SAPonPower

An ongoing discussion about SAP infrastructure

Does Intel’s Optane DC Persistent Memory decrease TCO for SAP?

When this new type of persistent memory DIMM (PMEM) was announced by Intel about a year ago, improving restart times was the most important factor cited by Intel and vendors of systems that utilize Intel Cascade Lake processors.  Some of my previous blog posts have discussed the performance issues of PMEM and despite numerous searches, I can find no data presented by Intel or any other vendor to suggest that any improvement has occurred since this technology was made generally available.  Over time, and perhaps as more customers realized that faster restarts at the cost of slower operational performance might not be very compelling, the message started to morph into saving money.

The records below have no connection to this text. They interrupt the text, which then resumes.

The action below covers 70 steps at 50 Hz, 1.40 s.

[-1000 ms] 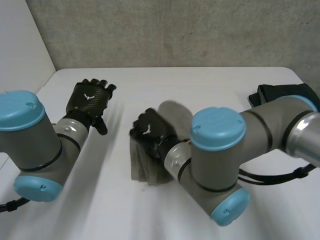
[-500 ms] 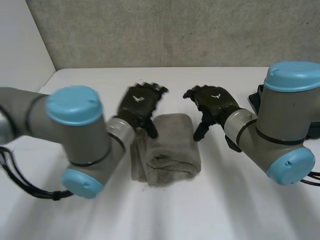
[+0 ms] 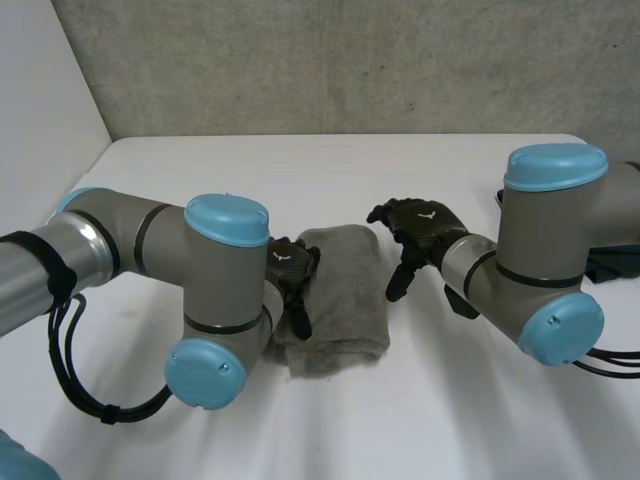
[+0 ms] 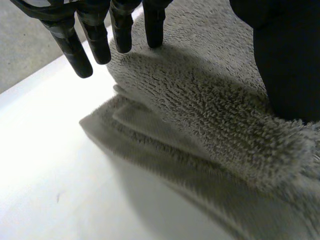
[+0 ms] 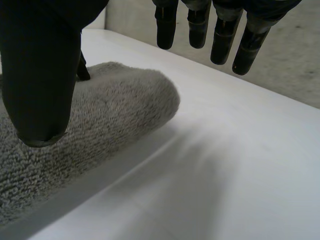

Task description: Fold the laundry.

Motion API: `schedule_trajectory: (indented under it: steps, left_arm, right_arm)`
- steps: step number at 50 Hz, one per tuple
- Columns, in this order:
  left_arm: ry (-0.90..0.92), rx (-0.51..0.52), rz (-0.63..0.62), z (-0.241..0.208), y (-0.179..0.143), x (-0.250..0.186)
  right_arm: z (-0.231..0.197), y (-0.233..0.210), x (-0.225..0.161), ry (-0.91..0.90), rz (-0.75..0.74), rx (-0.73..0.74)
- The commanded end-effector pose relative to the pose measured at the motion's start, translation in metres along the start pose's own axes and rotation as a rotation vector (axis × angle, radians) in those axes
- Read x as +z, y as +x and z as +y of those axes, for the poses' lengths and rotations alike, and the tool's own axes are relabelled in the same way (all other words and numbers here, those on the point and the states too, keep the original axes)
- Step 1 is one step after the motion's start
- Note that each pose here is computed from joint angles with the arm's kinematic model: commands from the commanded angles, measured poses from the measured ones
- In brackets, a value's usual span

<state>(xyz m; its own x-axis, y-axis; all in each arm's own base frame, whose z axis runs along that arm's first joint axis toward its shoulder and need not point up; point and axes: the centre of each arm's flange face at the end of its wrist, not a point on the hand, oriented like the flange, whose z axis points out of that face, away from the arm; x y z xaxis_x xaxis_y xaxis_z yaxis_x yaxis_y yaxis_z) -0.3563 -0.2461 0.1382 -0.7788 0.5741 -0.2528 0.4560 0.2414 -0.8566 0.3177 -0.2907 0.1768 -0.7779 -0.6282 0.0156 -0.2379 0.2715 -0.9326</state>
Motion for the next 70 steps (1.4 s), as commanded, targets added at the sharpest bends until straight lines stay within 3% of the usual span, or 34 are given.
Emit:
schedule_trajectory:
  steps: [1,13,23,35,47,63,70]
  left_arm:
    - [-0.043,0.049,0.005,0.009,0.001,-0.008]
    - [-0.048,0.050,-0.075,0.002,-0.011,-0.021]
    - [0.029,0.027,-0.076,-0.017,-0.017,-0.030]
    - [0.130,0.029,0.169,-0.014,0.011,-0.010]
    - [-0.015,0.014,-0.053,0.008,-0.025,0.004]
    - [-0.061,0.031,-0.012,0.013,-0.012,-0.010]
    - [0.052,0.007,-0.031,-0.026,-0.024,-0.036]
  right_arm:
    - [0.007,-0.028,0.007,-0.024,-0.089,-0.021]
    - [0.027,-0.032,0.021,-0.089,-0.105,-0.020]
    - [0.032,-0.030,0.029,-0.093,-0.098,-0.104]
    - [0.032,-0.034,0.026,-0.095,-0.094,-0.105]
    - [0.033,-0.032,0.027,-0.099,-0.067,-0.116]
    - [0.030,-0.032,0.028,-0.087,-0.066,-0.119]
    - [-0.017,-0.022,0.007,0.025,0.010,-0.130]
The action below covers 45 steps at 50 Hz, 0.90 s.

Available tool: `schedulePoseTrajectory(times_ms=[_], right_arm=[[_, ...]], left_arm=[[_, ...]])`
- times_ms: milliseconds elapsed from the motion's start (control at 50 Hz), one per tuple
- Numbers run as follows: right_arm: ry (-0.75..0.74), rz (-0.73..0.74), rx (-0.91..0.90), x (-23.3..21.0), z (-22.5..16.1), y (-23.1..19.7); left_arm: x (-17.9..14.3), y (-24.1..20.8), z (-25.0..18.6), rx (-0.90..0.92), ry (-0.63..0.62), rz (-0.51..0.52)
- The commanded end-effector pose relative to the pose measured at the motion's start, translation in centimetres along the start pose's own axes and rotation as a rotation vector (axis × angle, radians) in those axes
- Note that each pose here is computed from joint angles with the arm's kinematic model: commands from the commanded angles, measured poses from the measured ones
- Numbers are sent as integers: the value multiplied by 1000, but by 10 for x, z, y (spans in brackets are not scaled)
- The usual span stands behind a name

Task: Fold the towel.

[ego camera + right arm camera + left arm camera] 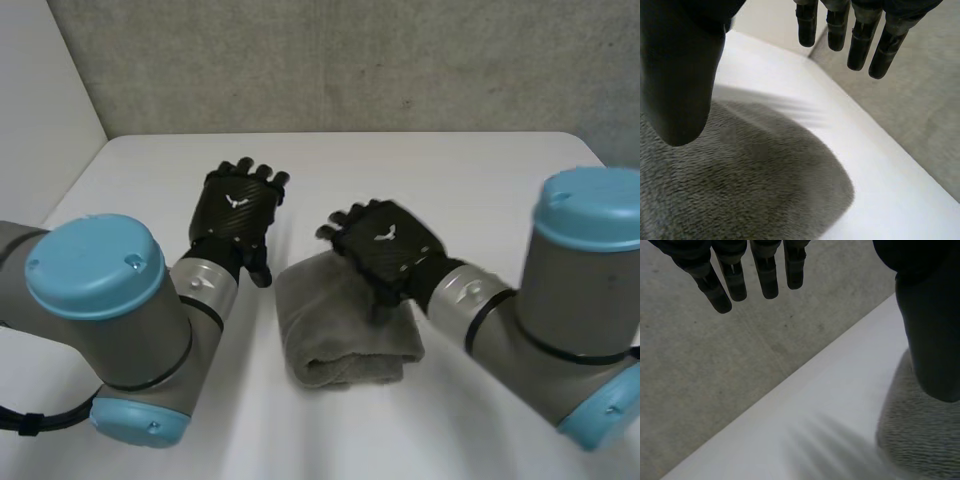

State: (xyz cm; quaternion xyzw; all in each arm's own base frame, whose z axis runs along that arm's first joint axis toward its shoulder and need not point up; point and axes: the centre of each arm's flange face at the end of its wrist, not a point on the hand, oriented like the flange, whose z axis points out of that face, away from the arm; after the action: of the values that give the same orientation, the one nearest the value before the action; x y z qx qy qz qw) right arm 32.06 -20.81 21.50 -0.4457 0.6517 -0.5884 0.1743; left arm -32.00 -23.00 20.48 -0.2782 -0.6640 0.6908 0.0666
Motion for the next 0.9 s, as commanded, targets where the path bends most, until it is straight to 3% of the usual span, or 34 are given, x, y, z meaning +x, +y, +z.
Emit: schedulePoseTrajectory(times_ms=[20, 220, 400, 500, 600, 700, 820, 900], right_arm=[[37, 79, -13, 19, -3, 6], [9, 145, -187, 20, 31, 74], [11, 137, -218, 24, 34, 80], [55, 117, -113, 39, 26, 36], [147, 129, 38, 59, 9, -19], [368, 145, 181, 90, -19, -73], [486, 147, 174, 105, -29, -77], [527, 159, 163, 111, -32, -76]], left_arm=[[20, 16, -5, -44, 53, -33], [48, 61, -12, -190, 132, -22], [47, 60, -14, -215, 140, -22], [34, 32, -9, -165, 112, -41], [-10, -23, -5, -82, 16, -72], [-37, -71, -13, 26, -45, -120], [-80, -108, -25, 92, -148, -197], [-90, -112, -27, 83, -175, -241]])
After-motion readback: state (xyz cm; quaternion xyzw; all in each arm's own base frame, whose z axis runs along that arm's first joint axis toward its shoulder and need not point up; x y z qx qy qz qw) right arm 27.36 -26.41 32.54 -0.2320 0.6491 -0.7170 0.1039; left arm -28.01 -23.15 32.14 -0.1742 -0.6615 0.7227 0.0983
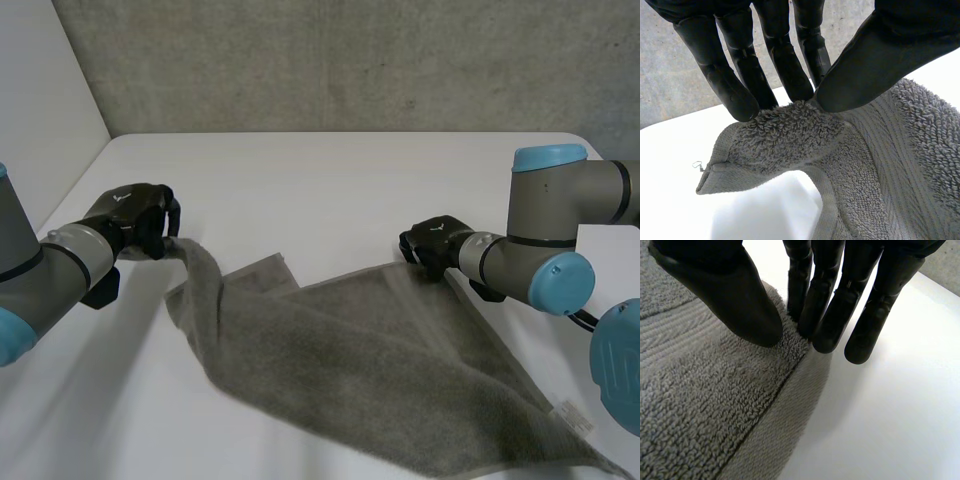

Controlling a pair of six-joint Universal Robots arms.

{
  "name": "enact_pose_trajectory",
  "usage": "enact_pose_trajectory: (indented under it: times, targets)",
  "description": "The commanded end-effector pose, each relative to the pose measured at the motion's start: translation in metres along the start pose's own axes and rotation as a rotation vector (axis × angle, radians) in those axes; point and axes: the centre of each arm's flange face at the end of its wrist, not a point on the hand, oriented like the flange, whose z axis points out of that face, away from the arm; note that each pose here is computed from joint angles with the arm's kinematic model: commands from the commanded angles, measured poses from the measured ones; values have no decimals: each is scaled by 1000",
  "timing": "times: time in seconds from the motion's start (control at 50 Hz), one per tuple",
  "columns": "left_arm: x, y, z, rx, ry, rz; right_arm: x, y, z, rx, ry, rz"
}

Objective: Fold the towel.

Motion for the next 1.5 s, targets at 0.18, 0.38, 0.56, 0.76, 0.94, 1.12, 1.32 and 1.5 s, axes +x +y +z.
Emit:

Regarding TCO specifically for SAP Suite on HANA (SoH) and S/4HANA, let’s start with the basic assertion, i.e. PMEM is less expensive than DRAM.  This is documented by pricing which shows a 128GB PMEM DIMM costs approximately 60% of the cost of a 128 DRAM DIMM[i] on one site and 40%[ii]  on another site.  This discrepancy may result when one vendor shows effective prices and another list prices with the list price example showing a higher cost savings with PMEM.

I was interested to see what would happen with actual SAP instances.  For comparison, let us start with a conventional DRAM memory system and assume that after using appropriate sizing tools, we have determined that an SoH or S/4HANA system requires a total of 6TB of memory to support 3TB of data with 3TB dedicated to system and HANA working memory.  I chose 6TB because this fits perfects on most Intel systems using 4 processors and 48@128GB memory DIMMs.  This config also has the added bonus of no waste at all and maximized performance since parallelism is optimized when every memory channel is used.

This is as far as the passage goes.